WASHINGTON, Sept. 14, 2000 (Bloomberg News and The Cincinnati Enquirer) — Utilities in 19 states, including Cinergy Corp., Thursday won an extra 13 months to finish billions of dollars of upgrades or replacements of coal-fired power plants after a federal court extended the implementation deadline for clean-air rules.

The U.S. Court of Appeals for the District of Columbia gave states until May 31, 2004, instead of May 1, 2003, to reduce emissions of smog-forming nitrogen oxides. The Environmental Protection Agency issued the regulations in September 1998, though the rules were caught up in legal challenges until last June.

Cincinnati-based Cinergy has estimated the upgrades will cost up to $700 million. Eleven of Cinergy's 36 coal-powered generating stations are slated to get equipment to reduce nitrogen oxide emissions.

"The decision was made in part to adjust for the time lost in earlier court challenges by polluters, which failed," said EPA spokesman Dave Cohen. "The ruling does not prevent the EPA or the states from moving ahead with the first plan ever to reduce regional smog throughout the Eastern United States."
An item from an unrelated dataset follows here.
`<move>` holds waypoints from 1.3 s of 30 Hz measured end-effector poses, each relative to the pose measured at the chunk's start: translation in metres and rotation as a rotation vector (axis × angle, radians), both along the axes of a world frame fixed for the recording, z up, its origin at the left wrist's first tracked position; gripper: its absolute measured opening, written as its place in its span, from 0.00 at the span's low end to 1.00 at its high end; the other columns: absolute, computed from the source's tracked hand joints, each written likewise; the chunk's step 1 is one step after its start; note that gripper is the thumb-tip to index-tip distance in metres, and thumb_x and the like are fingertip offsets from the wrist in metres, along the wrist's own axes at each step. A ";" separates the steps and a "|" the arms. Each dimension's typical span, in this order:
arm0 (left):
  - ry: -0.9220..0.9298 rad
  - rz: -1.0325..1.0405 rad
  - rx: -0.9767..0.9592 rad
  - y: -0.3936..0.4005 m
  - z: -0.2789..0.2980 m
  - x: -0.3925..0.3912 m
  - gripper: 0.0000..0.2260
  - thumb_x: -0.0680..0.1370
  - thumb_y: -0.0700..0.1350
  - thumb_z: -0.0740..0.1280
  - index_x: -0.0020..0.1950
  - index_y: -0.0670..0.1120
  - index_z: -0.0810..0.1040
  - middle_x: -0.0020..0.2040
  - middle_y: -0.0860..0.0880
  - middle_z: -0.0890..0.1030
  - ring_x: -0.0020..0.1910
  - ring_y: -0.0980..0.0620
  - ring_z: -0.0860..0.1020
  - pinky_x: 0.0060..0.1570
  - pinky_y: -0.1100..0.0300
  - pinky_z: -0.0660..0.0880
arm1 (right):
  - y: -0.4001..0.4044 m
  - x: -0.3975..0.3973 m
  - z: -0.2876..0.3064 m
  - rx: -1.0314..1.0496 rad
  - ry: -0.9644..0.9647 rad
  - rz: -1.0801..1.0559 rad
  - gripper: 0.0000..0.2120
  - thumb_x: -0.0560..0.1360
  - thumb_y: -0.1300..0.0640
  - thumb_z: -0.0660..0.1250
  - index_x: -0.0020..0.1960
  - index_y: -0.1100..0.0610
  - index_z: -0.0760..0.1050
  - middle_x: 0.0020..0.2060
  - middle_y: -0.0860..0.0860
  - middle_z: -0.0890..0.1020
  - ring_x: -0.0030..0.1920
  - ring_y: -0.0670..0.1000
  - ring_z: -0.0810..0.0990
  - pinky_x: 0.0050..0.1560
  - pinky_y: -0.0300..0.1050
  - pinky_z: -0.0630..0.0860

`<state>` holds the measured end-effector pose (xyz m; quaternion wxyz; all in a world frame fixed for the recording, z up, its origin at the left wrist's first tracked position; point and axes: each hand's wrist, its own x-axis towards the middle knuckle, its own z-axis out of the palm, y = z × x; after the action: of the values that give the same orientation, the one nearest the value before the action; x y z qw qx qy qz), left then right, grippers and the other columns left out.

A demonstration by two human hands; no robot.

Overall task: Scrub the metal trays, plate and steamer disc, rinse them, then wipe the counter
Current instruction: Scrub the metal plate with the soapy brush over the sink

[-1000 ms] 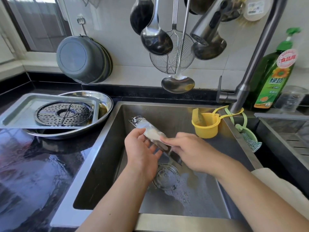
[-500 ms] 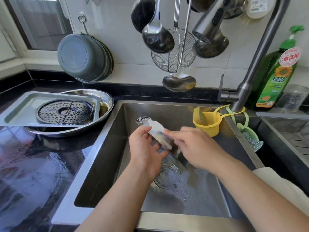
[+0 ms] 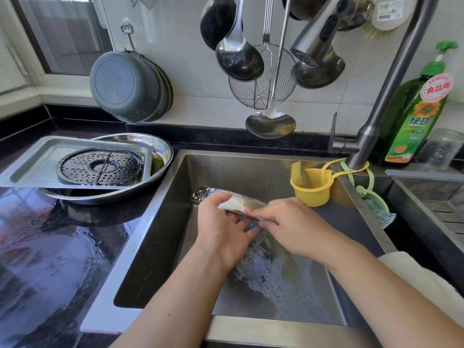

The rules are an attempt to reduce pollution that crosses state lines. Midwestern utilities, state officials and coal interests sued in November 1998 to stop the rules from being implemented, saying emissions from their states do not pollute air in the East.

American Electric Power Co., the nation's largest producer of coal- fired electric power, and Southern Co. . are among the companies expected to be affected by the rules.

Electric utilities had argued that the rules set up an impossible timetable for making costly changes. Cinergy officials said the tight deadlines drove up the cost because each utility will be competing for contractors and labor.

The Edison Electric Institute, which represents investor-owned utilities, has said it will cost utilities tens of billions of dollars to refit existing plants or switch them to run on cleaner- burning natural gas. Adding pollution-control equipment to coal- fired power plants will take three to five years, EEI officials have said.

Four states - New York, Connecticut, Massachusetts and Pennsylvania - originally asked the EPA to issue the rules, saying they couldn't meet clean-air requirements because of pollution from the Midwest and South.

An EPA lawsuit against seven Midwestern and Southern utilities is still pending. The suit accuses the utilities of skirting rules requiring them to install pollution equipment on 17 aging coal-fired power plants.

The Justice Department expanded the suit in March to included 12 more plants. AEP, Southern, Cinergy, FirstEnergy Corp., Vectren Corp., Teco Energy Inc. and Illinova Corp. are named in that lawsuit.

Reporter Mike Boyer contributed to this report.